A shortwave in the southern stream of the Westerlies closed off as it approached the central United States Gulf of Mexico coastline. A surface cyclone formed in the Yucatán Peninsula of Mexico, slowly deepening as it moved north-northeast across the eastern Gulf. Cold air was residing across the Deep South in advance of this system, and as the surface cyclone tracked across northern Florida, heavy snowfall fell in its comma head from the Mouth of the Mississippi River northeast through Mississippi and Alabama into Tennessee, where the snow persisted into January 1. The cyclone ultimately moved along the east coast of the United States and Atlantic Canada, moving out into the far north Atlantic as a strengthening storm.

==Effects==
Southeast Louisiana saw 4 to 8 in, mainly east of the Mississippi river, with New Orleans, Louisiana measuring 4.5 in.
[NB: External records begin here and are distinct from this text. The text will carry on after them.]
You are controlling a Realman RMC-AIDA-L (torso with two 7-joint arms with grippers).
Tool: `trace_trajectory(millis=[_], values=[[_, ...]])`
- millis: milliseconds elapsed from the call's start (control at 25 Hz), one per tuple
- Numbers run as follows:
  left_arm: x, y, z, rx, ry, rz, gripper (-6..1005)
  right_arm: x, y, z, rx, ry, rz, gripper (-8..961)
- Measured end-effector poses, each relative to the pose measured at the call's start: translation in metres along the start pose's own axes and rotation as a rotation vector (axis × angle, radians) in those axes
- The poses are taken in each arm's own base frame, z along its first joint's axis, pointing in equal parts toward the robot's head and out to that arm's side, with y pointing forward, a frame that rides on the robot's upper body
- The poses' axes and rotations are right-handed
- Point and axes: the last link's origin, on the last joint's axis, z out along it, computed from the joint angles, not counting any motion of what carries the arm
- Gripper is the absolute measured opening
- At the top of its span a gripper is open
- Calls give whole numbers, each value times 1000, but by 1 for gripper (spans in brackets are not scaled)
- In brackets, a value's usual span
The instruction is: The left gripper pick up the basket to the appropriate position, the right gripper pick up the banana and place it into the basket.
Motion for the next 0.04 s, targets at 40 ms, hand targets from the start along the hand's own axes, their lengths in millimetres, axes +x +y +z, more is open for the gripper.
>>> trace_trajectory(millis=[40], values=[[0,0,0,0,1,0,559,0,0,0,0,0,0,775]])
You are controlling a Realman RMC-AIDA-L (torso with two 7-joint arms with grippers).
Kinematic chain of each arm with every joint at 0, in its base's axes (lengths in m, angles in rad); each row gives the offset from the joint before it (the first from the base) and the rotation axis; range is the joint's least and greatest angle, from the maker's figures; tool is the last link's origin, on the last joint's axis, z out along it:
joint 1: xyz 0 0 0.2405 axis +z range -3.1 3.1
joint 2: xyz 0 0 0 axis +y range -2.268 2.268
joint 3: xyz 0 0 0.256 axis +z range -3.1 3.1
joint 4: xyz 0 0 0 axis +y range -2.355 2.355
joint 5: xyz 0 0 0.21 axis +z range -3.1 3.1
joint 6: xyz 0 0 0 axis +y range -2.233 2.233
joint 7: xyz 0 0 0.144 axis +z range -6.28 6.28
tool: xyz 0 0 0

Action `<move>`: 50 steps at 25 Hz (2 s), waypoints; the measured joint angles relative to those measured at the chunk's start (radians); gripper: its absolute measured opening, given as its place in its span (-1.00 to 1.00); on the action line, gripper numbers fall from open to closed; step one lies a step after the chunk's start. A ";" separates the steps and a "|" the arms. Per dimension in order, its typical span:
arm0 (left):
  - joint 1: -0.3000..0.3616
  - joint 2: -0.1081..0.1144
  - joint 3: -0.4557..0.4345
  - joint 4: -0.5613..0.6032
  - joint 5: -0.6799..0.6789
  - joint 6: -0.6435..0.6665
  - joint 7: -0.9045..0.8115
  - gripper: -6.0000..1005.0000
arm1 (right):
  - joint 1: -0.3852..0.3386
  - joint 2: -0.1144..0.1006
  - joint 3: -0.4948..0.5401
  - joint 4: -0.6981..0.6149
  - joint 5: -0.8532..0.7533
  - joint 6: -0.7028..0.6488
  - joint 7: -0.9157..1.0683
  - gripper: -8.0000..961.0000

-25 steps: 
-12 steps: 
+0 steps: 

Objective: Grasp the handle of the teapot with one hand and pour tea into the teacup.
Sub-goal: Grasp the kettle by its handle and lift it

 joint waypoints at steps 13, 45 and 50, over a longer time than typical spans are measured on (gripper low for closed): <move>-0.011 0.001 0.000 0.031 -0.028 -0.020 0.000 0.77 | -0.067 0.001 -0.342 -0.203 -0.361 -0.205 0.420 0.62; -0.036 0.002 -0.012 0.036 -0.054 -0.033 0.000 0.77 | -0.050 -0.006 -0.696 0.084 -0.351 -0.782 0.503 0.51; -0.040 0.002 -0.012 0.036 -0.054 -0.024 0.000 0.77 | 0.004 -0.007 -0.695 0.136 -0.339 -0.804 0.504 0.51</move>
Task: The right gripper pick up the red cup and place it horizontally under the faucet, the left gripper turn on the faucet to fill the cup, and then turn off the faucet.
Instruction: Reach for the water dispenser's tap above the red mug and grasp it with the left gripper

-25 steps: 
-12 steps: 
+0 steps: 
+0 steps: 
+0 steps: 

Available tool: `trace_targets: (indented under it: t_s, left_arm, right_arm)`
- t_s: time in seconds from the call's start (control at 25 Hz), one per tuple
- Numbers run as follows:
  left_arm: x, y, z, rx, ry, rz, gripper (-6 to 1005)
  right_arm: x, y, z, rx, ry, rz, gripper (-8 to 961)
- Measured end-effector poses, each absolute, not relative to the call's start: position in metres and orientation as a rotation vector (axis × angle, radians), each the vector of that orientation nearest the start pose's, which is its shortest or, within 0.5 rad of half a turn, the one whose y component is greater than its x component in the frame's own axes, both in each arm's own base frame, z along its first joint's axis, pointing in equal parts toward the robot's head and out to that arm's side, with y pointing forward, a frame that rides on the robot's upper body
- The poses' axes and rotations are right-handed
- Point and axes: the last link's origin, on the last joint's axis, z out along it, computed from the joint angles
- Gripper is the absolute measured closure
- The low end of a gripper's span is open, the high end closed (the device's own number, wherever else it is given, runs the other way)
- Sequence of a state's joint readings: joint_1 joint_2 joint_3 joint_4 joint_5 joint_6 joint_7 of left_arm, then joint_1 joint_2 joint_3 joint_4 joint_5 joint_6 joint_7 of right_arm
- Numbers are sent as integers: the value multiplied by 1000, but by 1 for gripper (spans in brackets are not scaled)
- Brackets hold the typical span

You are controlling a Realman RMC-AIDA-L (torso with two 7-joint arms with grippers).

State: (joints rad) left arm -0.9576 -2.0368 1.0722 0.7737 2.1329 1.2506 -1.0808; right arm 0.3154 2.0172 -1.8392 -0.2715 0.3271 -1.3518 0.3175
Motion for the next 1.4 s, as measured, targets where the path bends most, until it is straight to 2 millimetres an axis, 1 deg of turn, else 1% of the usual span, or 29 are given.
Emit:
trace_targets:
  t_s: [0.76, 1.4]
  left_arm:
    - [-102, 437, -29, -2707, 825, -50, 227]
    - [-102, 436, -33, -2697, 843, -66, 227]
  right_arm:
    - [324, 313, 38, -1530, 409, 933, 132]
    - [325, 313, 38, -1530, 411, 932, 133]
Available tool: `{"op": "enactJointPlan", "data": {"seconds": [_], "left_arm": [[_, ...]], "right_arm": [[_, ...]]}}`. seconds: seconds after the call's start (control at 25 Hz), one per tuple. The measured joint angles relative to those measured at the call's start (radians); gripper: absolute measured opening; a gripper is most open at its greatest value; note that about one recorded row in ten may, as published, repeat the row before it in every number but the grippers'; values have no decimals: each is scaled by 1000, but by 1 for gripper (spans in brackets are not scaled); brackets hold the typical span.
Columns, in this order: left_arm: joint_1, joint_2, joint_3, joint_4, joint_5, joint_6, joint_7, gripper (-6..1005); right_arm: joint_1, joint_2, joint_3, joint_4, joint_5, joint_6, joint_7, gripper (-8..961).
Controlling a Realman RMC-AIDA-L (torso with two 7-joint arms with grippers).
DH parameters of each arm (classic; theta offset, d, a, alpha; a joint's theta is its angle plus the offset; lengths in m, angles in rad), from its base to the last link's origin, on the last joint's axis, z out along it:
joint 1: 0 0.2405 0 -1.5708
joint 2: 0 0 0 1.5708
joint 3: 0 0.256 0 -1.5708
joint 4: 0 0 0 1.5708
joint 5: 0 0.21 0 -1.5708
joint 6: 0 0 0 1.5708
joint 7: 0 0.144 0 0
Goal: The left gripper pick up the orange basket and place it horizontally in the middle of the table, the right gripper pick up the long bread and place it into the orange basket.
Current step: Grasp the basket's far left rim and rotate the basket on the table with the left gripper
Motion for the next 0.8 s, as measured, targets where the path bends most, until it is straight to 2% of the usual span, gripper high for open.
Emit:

Damages totalled at least US$50,000 (1963 dollars). A stripe of 15 to 17 in of snow fell across portions of Mississippi, northwest Alabama, and into Tennessee, with lesser amounts falling on either side of this axis. Tree branches and power lines were downed as over a foot of snow fell in a band across eastern Mississippi. Three people lost their lives in traffic accidents relating to the storm. Damage totalled at least US$50,000. Across Alabama, Huntsville recorded 17.1 in of snow, setting a new record for daily, weekly, and monthly snowfall. It was the worst snow storm for the area since 1899. In Mississippi, Meridian saw 15 in while Bay St. Louis saw a 10.5 in snowfall. This became the snowiest day in Biloxi, Mississippi history. Mobile, Alabama measured 2 in of snow. Many roads and highways were impassable for two to three days after the snow fell. Damage totaled at least US$550,000 (1963 dollars).

Across Tennessee, central and eastern sections of the state recorded over 6 in of snow, with up to 16 inches in south-central Tennessee at Lawrenceburg. Power and telephone lines were downed. Several boats were sunk at their docks when a shed covering them collapsed under the weight of the snow. Damage totaled more than US$50,000. Farther north across Pennsylvania on January 1, 3 in fell at Millersville.